### Exercise details
All of the data is to be printed exactly, though the images must be left off.

"""

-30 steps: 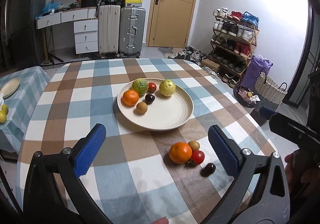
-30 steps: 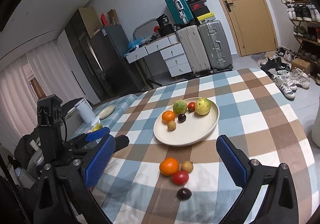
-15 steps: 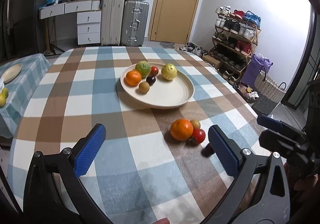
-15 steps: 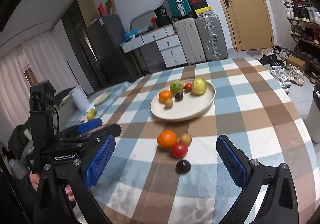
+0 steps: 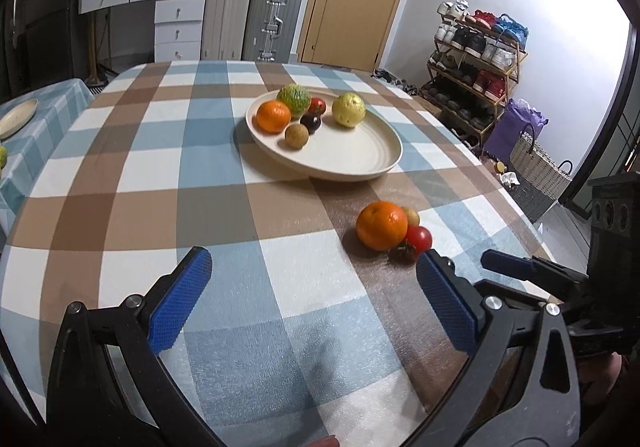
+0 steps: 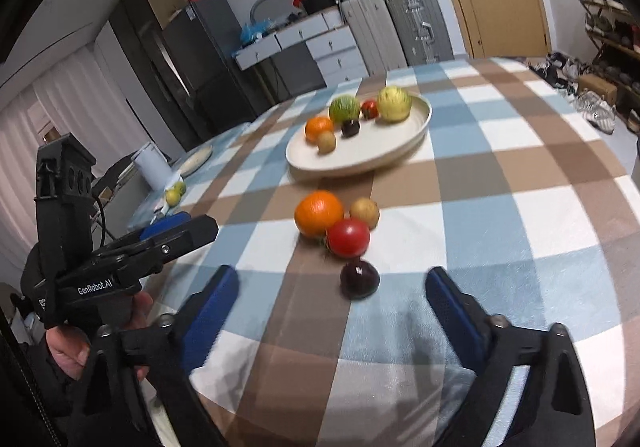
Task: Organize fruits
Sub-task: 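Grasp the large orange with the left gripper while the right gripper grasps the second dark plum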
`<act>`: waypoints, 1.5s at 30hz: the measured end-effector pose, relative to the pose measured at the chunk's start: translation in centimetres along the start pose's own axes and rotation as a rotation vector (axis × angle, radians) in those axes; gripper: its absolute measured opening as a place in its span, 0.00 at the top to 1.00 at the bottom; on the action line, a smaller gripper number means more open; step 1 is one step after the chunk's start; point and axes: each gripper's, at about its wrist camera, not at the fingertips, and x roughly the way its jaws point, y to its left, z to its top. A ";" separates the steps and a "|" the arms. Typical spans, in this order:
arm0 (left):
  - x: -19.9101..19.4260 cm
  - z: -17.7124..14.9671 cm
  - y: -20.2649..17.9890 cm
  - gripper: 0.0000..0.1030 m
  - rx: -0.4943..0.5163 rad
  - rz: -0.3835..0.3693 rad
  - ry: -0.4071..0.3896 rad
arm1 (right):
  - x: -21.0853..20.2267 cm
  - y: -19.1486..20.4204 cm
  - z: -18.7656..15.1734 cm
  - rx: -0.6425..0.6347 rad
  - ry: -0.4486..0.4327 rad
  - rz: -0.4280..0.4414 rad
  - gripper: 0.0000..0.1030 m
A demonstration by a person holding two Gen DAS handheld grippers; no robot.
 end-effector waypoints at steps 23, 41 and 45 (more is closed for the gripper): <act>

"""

### Your solution
-30 steps: 
-30 steps: 
-15 steps: 
-15 steps: 
+0 steps: 
+0 steps: 
Task: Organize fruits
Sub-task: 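Grasp the large orange with the left gripper while the right gripper grasps the second dark plum
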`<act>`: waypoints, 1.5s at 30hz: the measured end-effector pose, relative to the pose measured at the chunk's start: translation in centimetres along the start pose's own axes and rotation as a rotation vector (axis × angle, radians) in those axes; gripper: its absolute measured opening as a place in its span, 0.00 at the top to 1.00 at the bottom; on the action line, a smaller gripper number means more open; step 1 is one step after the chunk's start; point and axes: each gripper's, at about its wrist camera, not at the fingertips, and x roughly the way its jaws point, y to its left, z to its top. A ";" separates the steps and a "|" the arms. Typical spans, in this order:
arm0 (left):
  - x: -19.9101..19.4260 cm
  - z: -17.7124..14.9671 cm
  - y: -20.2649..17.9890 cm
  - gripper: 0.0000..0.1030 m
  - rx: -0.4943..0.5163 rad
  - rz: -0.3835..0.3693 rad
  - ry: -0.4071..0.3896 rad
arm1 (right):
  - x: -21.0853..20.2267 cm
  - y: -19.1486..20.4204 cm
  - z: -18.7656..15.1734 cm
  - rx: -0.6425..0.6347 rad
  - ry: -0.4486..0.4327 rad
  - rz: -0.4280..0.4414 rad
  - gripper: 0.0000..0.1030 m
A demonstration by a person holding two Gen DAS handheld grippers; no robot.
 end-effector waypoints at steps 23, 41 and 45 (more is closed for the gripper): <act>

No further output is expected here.